Lynette Wallworth – Edge of Life

Lynette Wallworth – Edge of Life

Filmmaker and artist, Lynette Wallworth (Class of 1978 and 1978 College Vice Captain) had her most recent work “Edge of Life” premiered at the Adelaide Film Festival and shown at cinemas around Australia! We were delighted to interview Lynette about her career highlights and inspiration.


Who/what inspired your artistic career path and what drew you to film, and in particular virtual reality, as a preferred medium? 

At school it was really helpful to have received encouragement around something that I had a natural tendency and a passion for.  After completing high school I went straight to art school and studied painting, followed by a postgrad in photography. It was through photography that I discovered film. 

I’m interested in the moving image and that’s what I focused on, in its many forms; in virtual reality, in feature documentary, in fulldome and in installation. All of them involve the moving image. My installations, like “Evolution of Fearlessness”, are a form of documentary even though not traditional. My inspirations come from life and I’m fascinated by people’s real lived experiences.

Your works have been showcased globally and you have won many prestigious awards throughout your career, including a couple of Emmy Awards. Can you share your biggest career highlight so far?

I won an award at the World Economic Forum in Davos in 2020. I think I’m the only Australian to have been given that award but it was also about being in the position to give a speech, on receiving that award, in front of approximately 70 world leaders and heads of industry.

It was a crucial moment because it was during the Christmas period of the horrendous fires in Australia and I had the opportunity to make a speech about those fires and climate change in front of a big room full of decision makers, many of whom had resisted acknowledging the effects of climate change. 

Sitting in the front row was Al Gore and other people who have been championing our need to think about what’s happening to the entire planet. Receiving that award gave me the opportunity to speak, at a crucial moment, about what was happening in our country and to position it in front of those world leaders. It really was a career highlight because of the audience I was speaking to.

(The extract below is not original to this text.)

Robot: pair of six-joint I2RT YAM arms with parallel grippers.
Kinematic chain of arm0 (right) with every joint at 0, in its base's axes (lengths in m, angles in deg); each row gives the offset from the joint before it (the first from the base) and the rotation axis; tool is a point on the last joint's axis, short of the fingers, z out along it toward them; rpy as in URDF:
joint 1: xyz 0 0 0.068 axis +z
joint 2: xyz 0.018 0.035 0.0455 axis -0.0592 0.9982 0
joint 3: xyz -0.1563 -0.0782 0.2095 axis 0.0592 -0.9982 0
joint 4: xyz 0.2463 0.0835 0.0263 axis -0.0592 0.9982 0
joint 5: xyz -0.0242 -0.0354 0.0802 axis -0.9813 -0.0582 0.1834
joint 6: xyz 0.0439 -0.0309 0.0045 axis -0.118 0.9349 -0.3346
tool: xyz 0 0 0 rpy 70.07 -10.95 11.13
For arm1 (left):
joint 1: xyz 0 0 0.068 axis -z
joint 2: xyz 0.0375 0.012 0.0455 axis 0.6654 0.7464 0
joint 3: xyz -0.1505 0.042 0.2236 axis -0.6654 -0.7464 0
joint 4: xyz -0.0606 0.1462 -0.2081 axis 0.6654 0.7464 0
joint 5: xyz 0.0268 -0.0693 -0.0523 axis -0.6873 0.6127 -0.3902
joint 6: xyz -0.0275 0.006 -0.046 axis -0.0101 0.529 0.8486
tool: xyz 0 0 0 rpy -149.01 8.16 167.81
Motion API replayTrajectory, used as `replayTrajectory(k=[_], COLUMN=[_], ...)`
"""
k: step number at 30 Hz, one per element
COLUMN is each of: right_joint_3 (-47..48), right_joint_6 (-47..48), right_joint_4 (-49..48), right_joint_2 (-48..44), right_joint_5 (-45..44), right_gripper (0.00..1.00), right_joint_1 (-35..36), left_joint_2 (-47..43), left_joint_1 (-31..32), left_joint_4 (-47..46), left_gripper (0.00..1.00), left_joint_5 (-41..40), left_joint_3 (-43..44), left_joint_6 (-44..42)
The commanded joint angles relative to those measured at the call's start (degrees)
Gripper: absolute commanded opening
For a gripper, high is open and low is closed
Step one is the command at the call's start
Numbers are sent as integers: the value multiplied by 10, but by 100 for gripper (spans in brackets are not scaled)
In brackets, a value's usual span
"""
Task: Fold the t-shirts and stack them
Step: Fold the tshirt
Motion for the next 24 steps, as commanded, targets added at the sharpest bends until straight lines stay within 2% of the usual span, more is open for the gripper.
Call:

Congratulations on the release of your latest documentary “Edge of Life”. I have noticed that this is not your first work surrounding the concepts of death. What was the inspiration behind this film?

There’s a Western concept of what happens at end of life, and there’s an Indigenous concept of what happens at end of life. Fear at the time of death is not universal, rather it’s cultural. In a lot of Western culture there is a loss around these deeper philosophical issues. I wanted to put into this film – the experiences of end of life – where there’s more of a comfort or solace, or an acceptance of this transition that everyone must face. 

I took the opportunity of (focusing on) a trial that was carried out at St Vincent’s in Melbourne using ancient medicine traditionally used by Indigenous people for a very long time, in order to explore this deeper underlying concept of why Western culture has created a society where many people are terrified as they approach death.

Many people in Western culture do not have the religious values or concepts to cling to in order to understand what is happening at the end of their lives. For those people, there is a kind of terror of facing a void, as opposed to being held by some values and understandings that provide a different way of approaching death.

I’ve written this work with my friend, who is a Chief in the Brazilian Amazon, and at the heart of the film I am trying to thread together knowledge systems that have been separated. 

What are your fondest memories of your time at St Ursula’s College?

I have a lot of fond memories and I had a lot of wonderful friends. I think what I mostly took from my schooling was the social justice mission of the nuns and the idea of living a purposeful existence beyond your own personal interests and the modelling of that is something that I think I have. You can see the evidence of it in my work.